Toute la différence qu’il y a ici entre la critique subjective et l’histoire littéraire, c’est que par la critique je dégage le rapport de l’œuvre à moi-même, par l’histoire le rapport de l’œuvre à l’auteur et aux divers publics devant lesquels elle a passé. Par la critique, je détermine quelles impressions en moi, par l’histoire quelles impressions des publics et quelles dispositions de l’auteur constituent une personnalité littéraire distincte. Mais le but est toujours un individu, Montaigne, Hugo, Racine, comme dans l’histoire de l’art c’est Rembrandt, ou Michel-Ange, ou Velasquez.

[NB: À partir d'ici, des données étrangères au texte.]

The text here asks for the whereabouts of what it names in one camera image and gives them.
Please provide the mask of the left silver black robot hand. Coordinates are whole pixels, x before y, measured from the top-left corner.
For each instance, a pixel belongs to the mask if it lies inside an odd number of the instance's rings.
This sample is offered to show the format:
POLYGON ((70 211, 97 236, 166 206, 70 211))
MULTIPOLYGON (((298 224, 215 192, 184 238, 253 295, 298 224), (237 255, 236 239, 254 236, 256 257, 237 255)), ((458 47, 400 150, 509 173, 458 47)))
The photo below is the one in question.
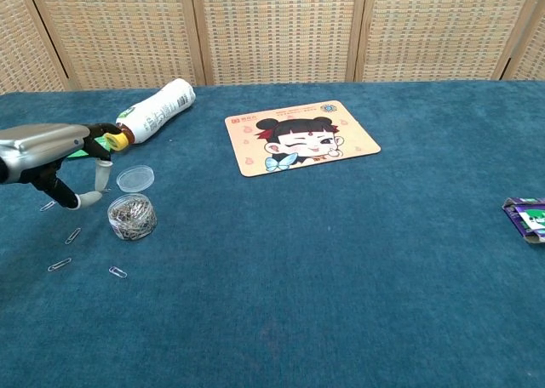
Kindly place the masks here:
POLYGON ((96 139, 121 129, 111 123, 34 123, 1 131, 1 183, 31 184, 60 206, 71 210, 97 203, 112 169, 111 155, 96 139), (72 153, 83 150, 96 159, 95 188, 77 194, 57 171, 72 153))

Or, qu’est-ce que les sociologues ont à faire avec les individualités ? D’instinct, ils les suppriment, ou s’en détournent. Quand ils touchent aux phénomènes littéraires, vous les voyez fuir les grandes époques de puissantes individualités. Ils se répandent au contraire dans le folk-lore, dans les époques primitives ou préhistoriques, dans les questions d’origine, dans toutes les régions où l’individualité, indistincte, indiscernable, peut être niée ou considérée comme une quantité négligeable, dans celles où ils peuvent parler mystiquement de « produits spontanés de l’esthétique populaire[1] ».

J’entrevois que ces réflexions exposeront l’histoire littéraire au mépris des sociologues ? Mais qu’y faire ? Ils nous disent — car ils

  1. Rares sont encore les ouvrages pareils à celui de M. Ouvré sur la littérature grecque.